Déficit, dette... Bruxelles voit rouge et menace l'Italie d'une amende de 3,5 milliards

Par Reuters  |   |  674  mots
(Crédits : ALESSANDRO BIANCHI)
Non seulement, la dette publique italienne a atteint 132,2% du PIB l’an dernier et pourrait encore augmenter, mais encore le déficit structurel, censé diminuer de 0,6 point de pourcentage par an jusqu’au retour à l’équilibre, est au contraire en hausse continue depuis 2015. L'amende encourue représente jusqu'à 0,2% du PIB du pays visé, soit environ 3,5 milliards d’euros dans le cas italien.

La Commission européenne a demandé officiellement mercredi à l'Italie de s'expliquer sur la détérioration de ses finances publiques, a-t-on appris de source officielle de l'Union, une démarche qui pourrait aboutir dès la semaine prochaine à l'ouverture d'une procédure disciplinaire contre Rome.

L'envoi d'une lettre de demande d'explications est prévu par les règles communautaires lorsque la dette publique d'un pays de l'Union dépasse le seuil de 60% du produit intérieur brut (PIB) et que le gouvernement ne la réduit pas.

La lettre à Rome a été envoyée après la réunion du collège des commissaires européens mercredi, a précisé un responsable de l'UE à Reuters. Le gouvernement italien a jusqu'à vendredi pour y répondre.

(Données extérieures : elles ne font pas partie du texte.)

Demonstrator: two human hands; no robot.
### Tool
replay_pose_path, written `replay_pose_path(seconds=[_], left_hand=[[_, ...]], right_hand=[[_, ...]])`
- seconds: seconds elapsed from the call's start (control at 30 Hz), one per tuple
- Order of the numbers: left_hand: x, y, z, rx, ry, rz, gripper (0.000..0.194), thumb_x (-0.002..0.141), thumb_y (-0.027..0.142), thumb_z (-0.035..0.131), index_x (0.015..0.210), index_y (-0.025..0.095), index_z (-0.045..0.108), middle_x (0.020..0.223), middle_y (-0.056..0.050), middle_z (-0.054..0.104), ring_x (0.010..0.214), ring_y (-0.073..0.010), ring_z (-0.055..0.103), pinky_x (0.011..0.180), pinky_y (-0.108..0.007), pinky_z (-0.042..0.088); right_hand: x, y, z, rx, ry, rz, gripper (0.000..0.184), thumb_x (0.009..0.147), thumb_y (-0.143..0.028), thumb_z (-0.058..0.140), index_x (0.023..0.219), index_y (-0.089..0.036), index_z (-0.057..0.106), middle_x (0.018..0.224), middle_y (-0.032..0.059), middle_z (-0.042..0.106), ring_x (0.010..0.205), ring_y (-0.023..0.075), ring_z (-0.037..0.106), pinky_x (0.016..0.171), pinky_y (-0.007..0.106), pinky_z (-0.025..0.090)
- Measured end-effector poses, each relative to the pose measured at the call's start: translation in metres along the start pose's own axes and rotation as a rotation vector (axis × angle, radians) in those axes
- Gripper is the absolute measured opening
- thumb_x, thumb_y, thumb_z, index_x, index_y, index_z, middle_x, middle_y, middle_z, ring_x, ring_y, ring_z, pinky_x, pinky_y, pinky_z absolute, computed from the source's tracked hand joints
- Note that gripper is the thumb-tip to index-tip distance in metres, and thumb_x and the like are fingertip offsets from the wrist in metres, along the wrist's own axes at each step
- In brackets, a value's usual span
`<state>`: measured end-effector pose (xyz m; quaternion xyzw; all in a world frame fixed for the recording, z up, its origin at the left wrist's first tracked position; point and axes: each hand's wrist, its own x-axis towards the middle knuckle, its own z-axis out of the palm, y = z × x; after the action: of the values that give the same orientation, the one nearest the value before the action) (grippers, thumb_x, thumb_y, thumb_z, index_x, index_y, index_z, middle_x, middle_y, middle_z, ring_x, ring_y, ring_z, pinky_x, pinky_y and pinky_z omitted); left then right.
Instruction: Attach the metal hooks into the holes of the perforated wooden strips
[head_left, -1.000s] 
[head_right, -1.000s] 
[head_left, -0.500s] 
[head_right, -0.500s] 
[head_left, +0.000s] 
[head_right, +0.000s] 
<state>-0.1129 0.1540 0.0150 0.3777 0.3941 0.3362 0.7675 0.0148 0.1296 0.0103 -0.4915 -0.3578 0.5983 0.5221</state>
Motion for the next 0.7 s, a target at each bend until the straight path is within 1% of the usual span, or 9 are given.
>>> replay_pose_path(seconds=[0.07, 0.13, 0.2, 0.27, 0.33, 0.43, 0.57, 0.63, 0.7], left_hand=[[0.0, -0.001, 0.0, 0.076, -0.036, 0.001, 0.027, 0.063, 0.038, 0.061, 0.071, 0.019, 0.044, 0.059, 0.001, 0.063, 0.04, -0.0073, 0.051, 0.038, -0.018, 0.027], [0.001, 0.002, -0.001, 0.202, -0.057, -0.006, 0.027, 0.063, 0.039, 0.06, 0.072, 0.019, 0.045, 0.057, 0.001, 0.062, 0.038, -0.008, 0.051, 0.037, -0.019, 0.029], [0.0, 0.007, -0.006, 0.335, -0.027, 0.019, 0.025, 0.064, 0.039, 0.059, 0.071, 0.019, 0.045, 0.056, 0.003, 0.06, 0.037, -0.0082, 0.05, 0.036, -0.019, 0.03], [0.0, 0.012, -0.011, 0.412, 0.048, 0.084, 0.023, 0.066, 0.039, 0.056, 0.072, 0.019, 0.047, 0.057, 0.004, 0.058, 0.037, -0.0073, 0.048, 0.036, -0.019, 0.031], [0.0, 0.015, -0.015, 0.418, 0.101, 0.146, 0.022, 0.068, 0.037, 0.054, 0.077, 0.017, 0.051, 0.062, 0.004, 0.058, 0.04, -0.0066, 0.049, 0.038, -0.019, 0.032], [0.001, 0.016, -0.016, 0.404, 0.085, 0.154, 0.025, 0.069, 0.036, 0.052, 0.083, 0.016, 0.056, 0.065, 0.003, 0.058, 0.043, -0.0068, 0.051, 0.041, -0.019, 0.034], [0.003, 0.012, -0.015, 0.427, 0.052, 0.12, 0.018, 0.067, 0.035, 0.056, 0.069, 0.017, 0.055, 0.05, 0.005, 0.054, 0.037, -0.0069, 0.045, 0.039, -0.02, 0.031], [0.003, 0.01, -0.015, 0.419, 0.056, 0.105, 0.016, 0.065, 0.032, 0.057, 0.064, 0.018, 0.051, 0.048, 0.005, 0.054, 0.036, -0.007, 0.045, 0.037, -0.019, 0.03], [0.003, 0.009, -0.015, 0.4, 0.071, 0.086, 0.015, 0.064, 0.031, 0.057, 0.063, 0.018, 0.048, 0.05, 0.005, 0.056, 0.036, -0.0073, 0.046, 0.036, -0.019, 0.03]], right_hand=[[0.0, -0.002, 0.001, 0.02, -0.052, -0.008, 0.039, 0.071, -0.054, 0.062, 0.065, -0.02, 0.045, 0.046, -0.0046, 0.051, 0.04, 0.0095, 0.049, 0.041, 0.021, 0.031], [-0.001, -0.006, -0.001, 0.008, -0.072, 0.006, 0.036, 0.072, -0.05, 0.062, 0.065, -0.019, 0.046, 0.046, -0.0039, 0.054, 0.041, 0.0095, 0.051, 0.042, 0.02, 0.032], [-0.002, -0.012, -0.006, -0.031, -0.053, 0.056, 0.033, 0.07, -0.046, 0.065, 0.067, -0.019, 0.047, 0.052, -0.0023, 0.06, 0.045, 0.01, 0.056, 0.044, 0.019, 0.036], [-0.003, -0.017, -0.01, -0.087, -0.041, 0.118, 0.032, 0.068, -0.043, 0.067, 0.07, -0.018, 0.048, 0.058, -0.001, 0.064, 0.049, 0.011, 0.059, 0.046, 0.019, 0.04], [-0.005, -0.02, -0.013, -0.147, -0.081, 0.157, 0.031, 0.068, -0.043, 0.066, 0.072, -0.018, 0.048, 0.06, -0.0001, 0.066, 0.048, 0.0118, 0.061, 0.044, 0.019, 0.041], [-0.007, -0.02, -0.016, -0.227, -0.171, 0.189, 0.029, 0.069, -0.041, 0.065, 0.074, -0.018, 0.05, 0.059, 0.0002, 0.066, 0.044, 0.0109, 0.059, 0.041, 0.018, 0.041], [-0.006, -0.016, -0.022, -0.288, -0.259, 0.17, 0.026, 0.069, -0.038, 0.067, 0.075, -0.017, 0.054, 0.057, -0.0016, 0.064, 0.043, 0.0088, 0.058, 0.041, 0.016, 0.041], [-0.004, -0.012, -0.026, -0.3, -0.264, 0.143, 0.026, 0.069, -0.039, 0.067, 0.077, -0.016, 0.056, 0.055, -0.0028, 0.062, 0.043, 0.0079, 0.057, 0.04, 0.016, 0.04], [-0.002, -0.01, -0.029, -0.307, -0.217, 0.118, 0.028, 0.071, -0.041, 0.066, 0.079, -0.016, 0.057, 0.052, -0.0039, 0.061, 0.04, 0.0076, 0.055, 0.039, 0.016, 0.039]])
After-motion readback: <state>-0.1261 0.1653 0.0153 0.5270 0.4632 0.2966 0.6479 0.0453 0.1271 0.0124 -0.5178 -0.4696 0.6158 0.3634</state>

Salvini n'augmentera "jamais" les prélèvements obligatoires

Interrogé sur l'éventualité de mesures de réduction du déficit en réponse à la demande de Bruxelles, le vice-président du Conseil italien Matteo Salvini a répondu que le gouvernement n'augmenterait jamais les prélèvements obligatoires.

La France, la Belgique et Chypre ont déjà reçu des lettres similaires à celle adressée à l'Italie sur l'état de leurs finances publiques. Le cas de chaque pays est étudié séparément mais la situation de l'Italie semble la plus compliquée.

La dette publique italienne a atteint 132,2% du PIB l'an dernier et pourrait encore augmenter, à 133,7% cette année et 135,2% en 2020 selon les dernières prévisions de la Commission.

En outre, le déficit structurel (hors éléments exceptionnels et impact du cycle économique) de l'Italie, censé diminuer de 0,6 point de pourcentage par an jusqu'au retour à l'équilibre, est au contraire en hausse continue depuis 2015.

Il pourrait atteindre 2,4% du PIB cette année et 3,6% en 2020 en l'absence de mesures nouvelles.

Pas de croissance, le compromis avec Bruxelles vole en éclats

Après des mois de discussions souvent tendues, Rome et Bruxelles avaient abouti à la fin de l'an dernier à un compromis autorisant à titre exceptionnel l'Italie à ne pas réduire son déficit structurel; l'accord prévoyait une légère diminution du poids de la dette en 2019 sur la base de prévisions de croissance optimistes.

Ce compromis était fondé sur l'hypothèse que la politique économique de la coalition gouvernementale eurosceptique alliant la Ligue et le Mouvement 5 Etoiles (M5S) allait doper la croissance de l'économie.

Mais cette hypothèse est aujourd'hui caduque, la plupart des prévisions de croissance du PIB italien pour cette année étant nettement inférieures au chiffre de 1% prévu par Rome fin 2018.

Une très forte amende, mais... toute théorique

La nouvelle évaluation de la situation budgétaire de l'Italie à laquelle la Commission doit procéder le 5 juin prendra en considération "les éléments pertinents" qu'aura présentés l'Italie pour expliquer la détérioration récente.

Elle pourrait aboutir à l'ouverture d'une procédure pour déficit excessif visant Rome sur la base de l'augmentation de la dette publique, a appris Reuters de plusieurs sources à Bruxelles.

Cette procédure peut en théorie se solder par une amende représentant 0,2% du PIB du pays visé, soit environ 3,5 milliards d'euros dans le cas italien, si Rome ignore des appels répétés de l'UE à ramener ses finances publiques sur le chemin du redressement. Mais une telle amende n'a jamais été infligée et le processus, long en soi, est politiquement improbable.

La décision d'engager une procédure disciplinaire relèverait des ministres des Finances de l'Union sur la base des conclusions de la Commission.

Le dossier des finances publiques italiennes est inscrit à l'ordre du jour du conseil européen Finances des 8 et 9 juillet.

Le vice-président de la Banque centrale européenne (BCE), Luis de Guindos, a mis en garde mercredi contre le risque de voir la hausse des coûts de financement de la dette italienne pénaliser l'économie de la péninsule et annuler l'effet bénéfice de mesures de relance budgétaire qui aboutiraient à enfreindre les règles européennes.